Published on: 1/8/2013
Peacefully, in His Sleep
He awoke as shadows gnawed his chest like they hadn't eaten in weeks. His eyes opened wide upon the black. He heard his wife breathing deeply, clutched where the pain clutched, found something in the dark to appease his need for focus. The ceiling fan spun steadily above the lovemaking that had preceded him into sleep. He watched it spin and each rotation came with a memory and a self-diagnosis. Did it burn? Yes. It burned in his center like the time he leaned into the furnace when he was eight and let it be his excuse for crying over missing his father. Was it radiating? Yes. It spread like the warmth of the first time he saw her. Was his left arm tingling?

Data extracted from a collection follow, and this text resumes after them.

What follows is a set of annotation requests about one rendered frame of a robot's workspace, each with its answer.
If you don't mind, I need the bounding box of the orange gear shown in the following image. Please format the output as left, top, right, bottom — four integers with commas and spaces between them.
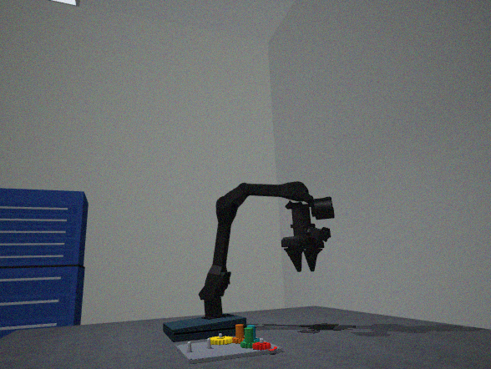
232, 324, 245, 344

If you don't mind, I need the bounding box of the red gear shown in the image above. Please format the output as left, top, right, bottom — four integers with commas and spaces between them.
252, 341, 271, 350

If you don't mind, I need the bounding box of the green gear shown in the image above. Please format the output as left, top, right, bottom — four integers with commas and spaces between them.
240, 327, 258, 348

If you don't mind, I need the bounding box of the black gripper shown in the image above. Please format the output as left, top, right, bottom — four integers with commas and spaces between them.
281, 220, 324, 272

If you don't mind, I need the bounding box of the yellow gear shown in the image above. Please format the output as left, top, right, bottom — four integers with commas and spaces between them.
210, 336, 233, 345

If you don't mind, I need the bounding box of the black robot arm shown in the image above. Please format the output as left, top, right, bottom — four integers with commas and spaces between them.
199, 181, 334, 320

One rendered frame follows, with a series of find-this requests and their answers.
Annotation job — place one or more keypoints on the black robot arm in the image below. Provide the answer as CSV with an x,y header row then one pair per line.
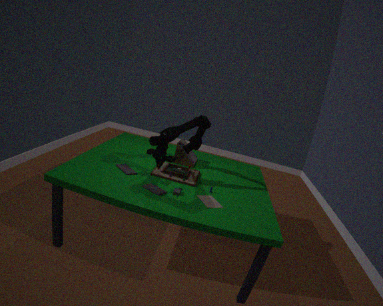
x,y
174,131

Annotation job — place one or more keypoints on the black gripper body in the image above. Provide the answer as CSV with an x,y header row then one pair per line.
x,y
167,158

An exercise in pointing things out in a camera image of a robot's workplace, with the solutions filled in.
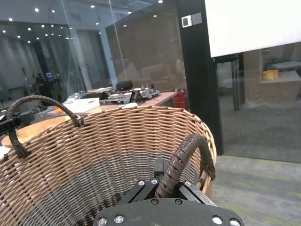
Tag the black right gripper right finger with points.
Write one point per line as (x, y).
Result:
(192, 191)

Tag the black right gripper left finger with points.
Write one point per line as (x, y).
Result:
(143, 190)

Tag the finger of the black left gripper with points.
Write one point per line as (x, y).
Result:
(7, 126)

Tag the tan and grey wicker basket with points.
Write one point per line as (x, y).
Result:
(82, 146)

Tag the round wooden table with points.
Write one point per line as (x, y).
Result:
(35, 129)

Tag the white flat box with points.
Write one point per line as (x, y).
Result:
(81, 105)

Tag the red fire extinguisher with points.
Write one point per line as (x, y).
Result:
(180, 100)

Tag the wooden desk with white leg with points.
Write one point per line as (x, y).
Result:
(164, 96)

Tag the grey electronics equipment pile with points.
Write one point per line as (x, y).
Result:
(122, 96)

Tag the black oval pouch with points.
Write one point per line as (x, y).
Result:
(124, 85)

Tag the wide black pillar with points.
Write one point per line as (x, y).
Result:
(200, 82)

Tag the beige stepped block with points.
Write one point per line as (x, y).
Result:
(282, 87)

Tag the yellow bucket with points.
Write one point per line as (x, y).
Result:
(270, 75)

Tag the white and grey wall plate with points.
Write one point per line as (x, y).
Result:
(191, 19)

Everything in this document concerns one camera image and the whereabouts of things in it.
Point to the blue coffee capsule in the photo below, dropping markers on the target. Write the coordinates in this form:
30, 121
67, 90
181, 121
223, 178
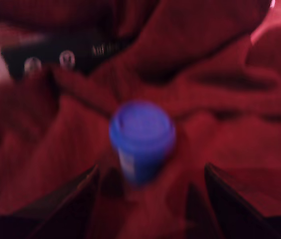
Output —
140, 129

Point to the dark box with flag print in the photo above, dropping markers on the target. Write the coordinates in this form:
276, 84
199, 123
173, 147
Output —
43, 54

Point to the dark red fleece cloth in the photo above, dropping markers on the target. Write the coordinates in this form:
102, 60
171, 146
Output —
230, 124

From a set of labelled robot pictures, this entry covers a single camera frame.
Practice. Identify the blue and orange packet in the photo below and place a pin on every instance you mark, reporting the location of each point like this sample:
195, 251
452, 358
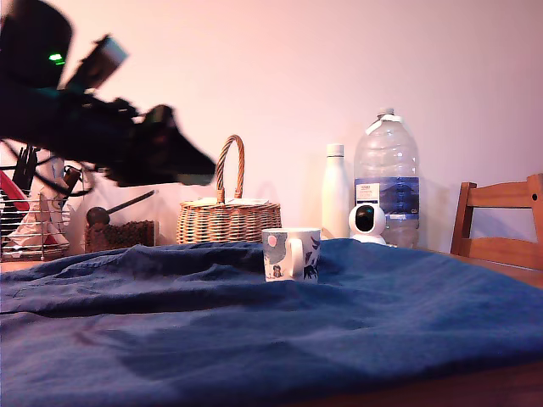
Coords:
57, 167

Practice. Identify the white mug with blue print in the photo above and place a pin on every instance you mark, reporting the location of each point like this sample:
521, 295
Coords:
274, 258

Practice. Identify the brown coffee beans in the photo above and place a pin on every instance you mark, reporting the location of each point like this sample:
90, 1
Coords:
127, 235

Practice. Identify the small white round camera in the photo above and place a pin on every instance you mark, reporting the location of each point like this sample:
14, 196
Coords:
377, 220

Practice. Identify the red utensil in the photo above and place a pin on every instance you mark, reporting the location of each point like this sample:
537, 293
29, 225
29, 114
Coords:
12, 188

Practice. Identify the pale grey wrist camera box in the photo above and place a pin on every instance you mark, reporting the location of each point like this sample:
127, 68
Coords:
112, 53

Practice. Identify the blue cloth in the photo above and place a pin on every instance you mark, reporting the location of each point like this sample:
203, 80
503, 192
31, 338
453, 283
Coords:
339, 339

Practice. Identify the clear container with white lid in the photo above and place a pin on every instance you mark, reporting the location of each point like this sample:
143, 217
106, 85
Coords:
140, 203

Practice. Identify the large clear water bottle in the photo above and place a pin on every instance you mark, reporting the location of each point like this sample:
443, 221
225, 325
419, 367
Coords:
385, 161

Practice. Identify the white insulated bottle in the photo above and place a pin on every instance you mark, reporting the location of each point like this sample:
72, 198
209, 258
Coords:
334, 191

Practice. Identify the white papers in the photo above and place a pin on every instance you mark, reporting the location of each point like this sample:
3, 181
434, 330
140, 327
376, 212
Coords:
245, 202

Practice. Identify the wooden chair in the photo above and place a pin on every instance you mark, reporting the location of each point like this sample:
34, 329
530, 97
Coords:
495, 250

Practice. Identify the crumpled white wrap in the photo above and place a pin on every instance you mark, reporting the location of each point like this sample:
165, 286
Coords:
29, 224

Yes. It tingled like a fairy tale, like a helpless maiden's rescue from a black-hatted witch. He could not wake her for this. He felt tears now, sliding into his ears as he lay prone to emotion. He tried to turn for a kiss.
Published on: 1/7/2013
Onions and Butter
The mother's hand shakes as she spoon-feeds her son. She's missed lunch again. All she wants is to get him fed and down before starting on dinner. But her hand is shaking and her baby is teething. His face is covered in cereal and drool. He cannot get enough of the feel of his tongue between his lips. Trills another cereal-laden raspberry. The father looks up from yesterday's newspaper. Tries to choke down a laugh. She drops the spoon into the bowl. Stands, one hand on round hip, one hand waving, "He's yours." After a few minutes, yesterday's paper set aside for the last time, the father scrapes the bowl as she spreads peanut butter on toast. He airplanes the last mouthful into the baby's wide-open smile. The baby rubs red-rimmed eyes. Just dusk now. He sings to the baby in the rocking chair. There's a sizzle in the kitchen. She starts to hum along. The baby's eyes close. The house is full of the smell of onions and butter.